As he walked toward the social room with Harry Silver, Havot was saying: "Soon-maybe less than an hour from now-things on Hyperborea will once again turn very civiliz
ed. Which means I'll be locked up again. Also, I'll be demobilized, returned to civilian status. I do believe I like being a civilian."
"But not being locked up."
"Very perceptive of you, Lieutenant. I suppose you have an aversion to that as well? Didn't I hear your name mentioned somewhere in connection with some vague talk about a smuggling charge?"
"Not a lieutenant anymore. I resigned my commission, which means I'll have to go back to making a living. In my business, a man like you could be quite useful sometimes, so I think that you and I have things to talk about."
"Sure, thanks. Your ship all right?" Havot asked lightly.
"Yeah. All ready to go, as a matter of fact. There was a little ruckus on board earlier, but that's all been straightened out."
"Glad to hear it. That it got straightened out, I mean. Anybody hurt?"
"Two people shot. One pulled through."
"Friends of yours?"
"I wouldn't say that." Harry looked up at him briefly, vaguely. "She saw the man who shot her."
"A man? She thinks it was a man?"
Harry nodded.
"Silver, you've probably heard about my background. I don't know what this woman thinks she saw, but they're not going to stick me with something like that. All the shooting I did today was at berserkers, and I fought well. Damned hard, and damned well, if I do say so myself. I think there might be pretty good legal grounds for a review of my whole case."
"Yeah, I could go along with that. You want me to put in a word for you, I'll say I think maybe your whole case should be reviewed."

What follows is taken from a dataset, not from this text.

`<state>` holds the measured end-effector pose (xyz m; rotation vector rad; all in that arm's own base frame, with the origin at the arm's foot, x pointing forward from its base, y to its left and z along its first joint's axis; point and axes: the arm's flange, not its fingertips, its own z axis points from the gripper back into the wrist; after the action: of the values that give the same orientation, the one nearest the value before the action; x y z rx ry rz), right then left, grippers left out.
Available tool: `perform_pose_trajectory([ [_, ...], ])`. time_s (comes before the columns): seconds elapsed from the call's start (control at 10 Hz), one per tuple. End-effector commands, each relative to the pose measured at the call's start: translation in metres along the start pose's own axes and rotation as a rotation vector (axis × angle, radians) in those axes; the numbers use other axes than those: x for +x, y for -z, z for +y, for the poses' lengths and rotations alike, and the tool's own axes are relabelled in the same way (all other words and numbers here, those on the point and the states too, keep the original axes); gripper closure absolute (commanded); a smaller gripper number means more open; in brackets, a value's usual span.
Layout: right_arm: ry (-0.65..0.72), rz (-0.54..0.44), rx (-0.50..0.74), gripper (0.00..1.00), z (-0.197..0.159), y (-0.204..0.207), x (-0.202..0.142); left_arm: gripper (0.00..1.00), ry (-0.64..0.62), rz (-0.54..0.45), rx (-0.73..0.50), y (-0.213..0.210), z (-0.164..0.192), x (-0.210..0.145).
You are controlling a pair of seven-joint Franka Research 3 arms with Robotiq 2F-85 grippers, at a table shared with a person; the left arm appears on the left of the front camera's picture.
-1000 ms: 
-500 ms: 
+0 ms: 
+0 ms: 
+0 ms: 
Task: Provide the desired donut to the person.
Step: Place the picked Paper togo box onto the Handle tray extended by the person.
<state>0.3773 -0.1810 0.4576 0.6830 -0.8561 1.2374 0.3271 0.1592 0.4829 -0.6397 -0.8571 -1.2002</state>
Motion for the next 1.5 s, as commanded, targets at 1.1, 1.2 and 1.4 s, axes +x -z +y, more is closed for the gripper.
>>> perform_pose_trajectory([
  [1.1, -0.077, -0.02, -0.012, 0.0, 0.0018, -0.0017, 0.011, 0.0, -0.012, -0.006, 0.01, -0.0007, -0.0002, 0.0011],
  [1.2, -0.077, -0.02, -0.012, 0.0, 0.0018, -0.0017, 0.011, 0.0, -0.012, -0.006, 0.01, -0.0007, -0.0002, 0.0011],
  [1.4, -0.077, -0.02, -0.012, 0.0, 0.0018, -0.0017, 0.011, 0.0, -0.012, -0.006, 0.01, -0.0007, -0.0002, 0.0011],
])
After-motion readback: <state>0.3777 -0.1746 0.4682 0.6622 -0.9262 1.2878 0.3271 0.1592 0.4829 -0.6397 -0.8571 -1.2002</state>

They had reached the social room by now, and Havot paused in the doorway, alertly inspecting the interior before he entered. There was, not surprisingly, no one else in sight. "It'll have to be in a civilian court. I expect to be out of the military within an hour. And, no offense, but I'm not sure your putting in a word for me would help. Somehow I have the feeling that you're on the run yourself. Or just about to be. Don't get me wrong, I'd rather be going with you."